Do przedstawionych przez Komisję Europejską sześciu projektów dotyczących zarządzania gospodarką, eurodeputowani zgłosili ponad dwa tysiące poprawek. Planowane zmiany mają zapewnić stabilność w Europie, umożliwiając szybsze identyfikowanie i rozwiązywanie problemów gospodarczych oraz lepszy nadzór nad polityką budżetową państw Unii, zwłaszcza dotyczącą zadłużenia publicznego.
Cztery z projektów dotyczą deficytu i zadłużenia publicznego (m.in. wzmocnienia paktu stabilizacyjnego), zaś pozostałe nowych inicjatyw - m.in. nadzoru nad nierównościami makroekonomicznymi. Bruksela planuje wzmocnić pakt stabilizacyjny skupiając się na pułapie zadłużenia publicznego.
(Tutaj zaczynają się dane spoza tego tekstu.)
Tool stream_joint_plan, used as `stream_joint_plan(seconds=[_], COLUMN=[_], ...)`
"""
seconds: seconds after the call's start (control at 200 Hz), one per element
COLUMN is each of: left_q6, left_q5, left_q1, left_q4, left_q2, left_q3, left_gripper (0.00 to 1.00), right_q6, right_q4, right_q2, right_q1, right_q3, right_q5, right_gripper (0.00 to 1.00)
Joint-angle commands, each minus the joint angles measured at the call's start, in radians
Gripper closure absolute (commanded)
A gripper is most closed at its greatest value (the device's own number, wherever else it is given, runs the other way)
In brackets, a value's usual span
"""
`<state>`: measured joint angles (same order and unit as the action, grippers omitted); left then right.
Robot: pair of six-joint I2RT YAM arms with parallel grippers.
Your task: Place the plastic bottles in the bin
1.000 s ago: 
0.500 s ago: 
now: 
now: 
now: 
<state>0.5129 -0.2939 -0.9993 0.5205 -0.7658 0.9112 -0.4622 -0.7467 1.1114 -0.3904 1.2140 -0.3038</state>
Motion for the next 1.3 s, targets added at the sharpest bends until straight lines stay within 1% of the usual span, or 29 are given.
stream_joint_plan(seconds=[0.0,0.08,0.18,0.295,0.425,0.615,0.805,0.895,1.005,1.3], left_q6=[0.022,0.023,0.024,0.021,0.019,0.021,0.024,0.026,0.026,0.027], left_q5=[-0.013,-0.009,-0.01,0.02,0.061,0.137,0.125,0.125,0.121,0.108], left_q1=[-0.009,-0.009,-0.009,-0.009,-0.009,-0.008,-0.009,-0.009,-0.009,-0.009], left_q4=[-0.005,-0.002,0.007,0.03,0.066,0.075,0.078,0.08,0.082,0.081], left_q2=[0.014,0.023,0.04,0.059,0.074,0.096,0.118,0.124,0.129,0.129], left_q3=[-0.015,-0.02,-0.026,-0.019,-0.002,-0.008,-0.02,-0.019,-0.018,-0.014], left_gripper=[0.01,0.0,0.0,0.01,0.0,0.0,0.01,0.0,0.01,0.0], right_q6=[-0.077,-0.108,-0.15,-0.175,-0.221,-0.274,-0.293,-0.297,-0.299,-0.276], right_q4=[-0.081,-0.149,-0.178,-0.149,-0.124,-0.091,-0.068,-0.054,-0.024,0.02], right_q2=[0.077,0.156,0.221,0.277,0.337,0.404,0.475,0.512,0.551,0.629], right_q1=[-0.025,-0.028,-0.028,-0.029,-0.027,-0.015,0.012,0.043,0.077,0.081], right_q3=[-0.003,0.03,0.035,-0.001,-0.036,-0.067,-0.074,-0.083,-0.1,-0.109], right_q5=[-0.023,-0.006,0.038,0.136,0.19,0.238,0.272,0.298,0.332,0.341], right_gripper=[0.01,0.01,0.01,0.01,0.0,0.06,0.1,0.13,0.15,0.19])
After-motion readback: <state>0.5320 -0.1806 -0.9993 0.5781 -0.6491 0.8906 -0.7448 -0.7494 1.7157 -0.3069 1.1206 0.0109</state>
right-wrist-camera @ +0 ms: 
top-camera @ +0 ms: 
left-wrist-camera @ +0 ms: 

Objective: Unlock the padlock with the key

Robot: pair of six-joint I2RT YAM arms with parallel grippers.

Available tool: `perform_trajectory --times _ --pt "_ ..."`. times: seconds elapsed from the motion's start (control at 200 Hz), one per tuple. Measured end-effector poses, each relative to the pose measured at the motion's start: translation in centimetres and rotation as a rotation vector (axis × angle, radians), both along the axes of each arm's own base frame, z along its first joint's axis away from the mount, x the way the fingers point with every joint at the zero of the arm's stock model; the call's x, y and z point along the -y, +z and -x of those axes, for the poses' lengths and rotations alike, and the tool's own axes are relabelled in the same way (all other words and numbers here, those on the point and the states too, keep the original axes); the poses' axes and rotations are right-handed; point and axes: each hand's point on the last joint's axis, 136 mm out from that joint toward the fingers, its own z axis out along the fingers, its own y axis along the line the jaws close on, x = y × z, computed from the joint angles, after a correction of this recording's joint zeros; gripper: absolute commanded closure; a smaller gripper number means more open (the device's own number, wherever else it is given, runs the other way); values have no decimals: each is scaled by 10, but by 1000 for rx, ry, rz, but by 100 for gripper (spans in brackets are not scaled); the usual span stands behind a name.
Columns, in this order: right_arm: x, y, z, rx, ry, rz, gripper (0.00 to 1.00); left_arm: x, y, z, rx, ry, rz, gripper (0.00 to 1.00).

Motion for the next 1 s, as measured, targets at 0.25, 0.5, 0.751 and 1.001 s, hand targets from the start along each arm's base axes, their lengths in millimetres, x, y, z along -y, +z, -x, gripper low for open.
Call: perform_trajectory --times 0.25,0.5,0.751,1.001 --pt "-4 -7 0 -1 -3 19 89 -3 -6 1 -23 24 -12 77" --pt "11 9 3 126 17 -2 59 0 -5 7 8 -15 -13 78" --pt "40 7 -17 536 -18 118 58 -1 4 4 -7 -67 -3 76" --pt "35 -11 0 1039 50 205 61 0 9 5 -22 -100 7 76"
Do tej pory główny wyznacznik stanowił poziom deficytu, który w krajach strefy euro nie mógł przekraczać 3% PKB.
Według nowych wytycznych, przy przekroczeniu zadłużenia, stanowiącego 60% PKB danego kraju unijnego, rząd musiałby zacząć ograniczać wydatki pod groźbą sankcji.
Bruksela chce także, by w Radzie głosowano nad odrzucaniem sankcji, a nie ich wprowadzaniem. Zmniejszyłoby to ryzyko darowania sankcji, gdyż do odrzucenia wniosku potrzeba większości głosów.
Pakt porusza także kwestię nadzoru nad nierównościami ekonomicznymi, nie określono jednak konkretnych czynników, jakie będą brane pod uwagę. Brak działań zmierzających do zrównoważonego rozwoju ekonomicznego także skutkowałby sankcjami.
Frakcje polityczne w PE zajmują odmienne stanowiska dotyczące poziomu sankcji oraz tempa redukowania zadłużenia. Politycy zwracają uwagę, że wcześniej trzeba rozwiązać kilka innych kwestii gospodarczych, dotyczących np. euro-obligacji czy podatku od transakcji w UE.
Fragment pakietu odnoszący się do roli Komisji Europejskiej i automatycznego nakładania sankcji nie ma poparcia części państw Unii. Europejski Bank Centralny liczy na wypracowanie przez PE w tej sprawie kompromisu, gdyż stoi na stanowisku, że kraje członkowskie zbyt opieszale dążą do wzmocnienia paktu stabilizacyjnego.
Część europosłów zwraca uwagę na wyłączenie z pakietu zagadnień wzrostu gospodarczego i tworzenia nowych miejsc pracy. Niektórzy deputowani obawiają się również, że zmniejszanie poziomu deficytów może pogłębić kryzys. Politycy podkreślają także, że źródłem problemów państw często nie były nadmierne wydatki, a działania podejmowane dla ratowania instytucji finansowych przed bankructwem.